Schlafen auch ohne Fliegeralarm schwer

Der zweite Transporter und einige Mitarbeiter blieben noch eine Weile. "Wir wollten nicht leer hinfahren und auch nicht leer zurückfahren", erklärt Mathias Krause. Bei den Helfern vor Ort und der Verwaltung fragten sie, ob jemand nach Deutschland mitfahren wolle, der nicht abgeholt wird: Nataliia und ihre beiden Kinder. Sie war schon länger auf der Flucht, seit 22. Februar. Sie kommt aus der Ostukraine.

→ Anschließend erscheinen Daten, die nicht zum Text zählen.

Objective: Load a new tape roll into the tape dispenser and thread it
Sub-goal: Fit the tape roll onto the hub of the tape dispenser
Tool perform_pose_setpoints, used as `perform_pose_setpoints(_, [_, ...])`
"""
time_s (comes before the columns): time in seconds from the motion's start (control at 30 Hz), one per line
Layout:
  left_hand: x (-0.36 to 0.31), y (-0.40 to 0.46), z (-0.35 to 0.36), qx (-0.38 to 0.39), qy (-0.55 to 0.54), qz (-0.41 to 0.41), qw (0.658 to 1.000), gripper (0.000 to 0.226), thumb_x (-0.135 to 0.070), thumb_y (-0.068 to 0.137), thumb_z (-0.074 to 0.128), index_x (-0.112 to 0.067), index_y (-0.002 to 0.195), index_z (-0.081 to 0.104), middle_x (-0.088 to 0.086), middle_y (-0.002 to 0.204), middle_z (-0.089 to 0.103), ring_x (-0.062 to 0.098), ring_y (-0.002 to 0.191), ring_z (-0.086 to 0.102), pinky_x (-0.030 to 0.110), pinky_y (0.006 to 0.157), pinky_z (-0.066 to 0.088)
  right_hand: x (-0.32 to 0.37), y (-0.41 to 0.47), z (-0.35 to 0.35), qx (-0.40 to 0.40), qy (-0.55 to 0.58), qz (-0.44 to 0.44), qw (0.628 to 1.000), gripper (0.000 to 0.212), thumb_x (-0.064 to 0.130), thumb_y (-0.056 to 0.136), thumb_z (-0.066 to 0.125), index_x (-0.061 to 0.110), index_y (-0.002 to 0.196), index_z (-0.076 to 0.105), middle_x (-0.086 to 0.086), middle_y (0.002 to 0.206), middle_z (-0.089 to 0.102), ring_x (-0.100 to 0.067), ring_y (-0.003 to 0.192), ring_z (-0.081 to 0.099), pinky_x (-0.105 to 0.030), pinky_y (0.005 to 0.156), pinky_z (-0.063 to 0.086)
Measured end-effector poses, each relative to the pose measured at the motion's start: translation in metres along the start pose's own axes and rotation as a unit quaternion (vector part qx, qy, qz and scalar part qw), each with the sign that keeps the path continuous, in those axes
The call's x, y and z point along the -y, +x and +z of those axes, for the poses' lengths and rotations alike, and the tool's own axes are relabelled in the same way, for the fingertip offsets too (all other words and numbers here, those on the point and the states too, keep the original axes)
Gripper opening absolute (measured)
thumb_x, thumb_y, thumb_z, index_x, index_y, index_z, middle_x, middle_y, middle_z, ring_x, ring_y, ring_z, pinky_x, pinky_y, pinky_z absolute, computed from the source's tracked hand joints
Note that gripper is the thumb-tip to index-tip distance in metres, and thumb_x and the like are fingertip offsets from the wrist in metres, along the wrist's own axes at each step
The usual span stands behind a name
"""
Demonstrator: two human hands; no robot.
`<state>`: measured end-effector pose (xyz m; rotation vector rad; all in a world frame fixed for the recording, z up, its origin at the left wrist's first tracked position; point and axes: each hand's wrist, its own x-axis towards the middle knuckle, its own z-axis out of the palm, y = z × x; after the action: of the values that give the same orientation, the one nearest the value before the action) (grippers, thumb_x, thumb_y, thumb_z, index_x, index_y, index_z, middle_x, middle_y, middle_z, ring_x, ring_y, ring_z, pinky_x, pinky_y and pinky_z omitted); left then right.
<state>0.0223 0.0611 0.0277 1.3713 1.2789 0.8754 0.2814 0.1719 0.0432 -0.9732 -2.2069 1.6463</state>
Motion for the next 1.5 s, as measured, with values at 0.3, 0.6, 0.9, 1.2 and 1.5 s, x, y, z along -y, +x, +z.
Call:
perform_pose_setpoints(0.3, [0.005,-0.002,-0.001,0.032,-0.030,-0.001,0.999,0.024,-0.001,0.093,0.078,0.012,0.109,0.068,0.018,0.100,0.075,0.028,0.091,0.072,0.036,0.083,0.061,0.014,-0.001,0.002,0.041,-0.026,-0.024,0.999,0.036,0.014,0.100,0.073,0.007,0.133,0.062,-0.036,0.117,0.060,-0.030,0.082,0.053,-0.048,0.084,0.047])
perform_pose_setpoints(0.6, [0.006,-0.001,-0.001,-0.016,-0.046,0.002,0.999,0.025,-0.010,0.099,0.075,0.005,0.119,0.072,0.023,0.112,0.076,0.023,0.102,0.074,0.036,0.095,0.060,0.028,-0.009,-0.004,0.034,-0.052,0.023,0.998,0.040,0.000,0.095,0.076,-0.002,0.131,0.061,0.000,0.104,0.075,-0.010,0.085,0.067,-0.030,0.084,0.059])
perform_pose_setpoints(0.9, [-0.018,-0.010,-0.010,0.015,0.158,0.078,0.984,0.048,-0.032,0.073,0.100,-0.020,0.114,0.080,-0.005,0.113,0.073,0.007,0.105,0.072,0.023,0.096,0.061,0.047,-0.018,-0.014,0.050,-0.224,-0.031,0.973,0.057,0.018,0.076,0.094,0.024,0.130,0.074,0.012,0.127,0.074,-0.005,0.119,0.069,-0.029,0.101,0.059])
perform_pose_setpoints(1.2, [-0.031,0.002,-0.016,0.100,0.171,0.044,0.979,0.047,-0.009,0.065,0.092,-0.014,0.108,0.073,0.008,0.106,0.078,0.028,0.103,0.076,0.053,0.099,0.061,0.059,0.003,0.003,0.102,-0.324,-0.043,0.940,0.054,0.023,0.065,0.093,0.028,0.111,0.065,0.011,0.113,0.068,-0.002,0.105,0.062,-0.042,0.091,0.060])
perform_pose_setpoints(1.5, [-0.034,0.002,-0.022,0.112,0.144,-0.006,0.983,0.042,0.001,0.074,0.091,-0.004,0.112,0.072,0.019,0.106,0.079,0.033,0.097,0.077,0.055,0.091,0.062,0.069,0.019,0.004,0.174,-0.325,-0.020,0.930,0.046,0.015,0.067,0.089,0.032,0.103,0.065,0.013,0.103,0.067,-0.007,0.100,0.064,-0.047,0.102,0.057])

Ihren ältesten Sohn, über 18 Jahre alt, konnte sie nicht mitnehmen. Er musste sich bei der ukrainischen Armee melden. "Ich habe ihm noch die Militärausrüstung gekauft." Mit den beiden jüngeren Kindern nach Westen, schlafen bei Freunden, weiter nach Westen, "nur noch weg." Und in Gedanken dennoch da. Noch sind die Verbindungen zumindest nach Luzk nicht gestört. So viel wie möglich nutzen Inna, Anja und Nataliia und die Kinder das nun. Bald zurück - die Hoffnung aller.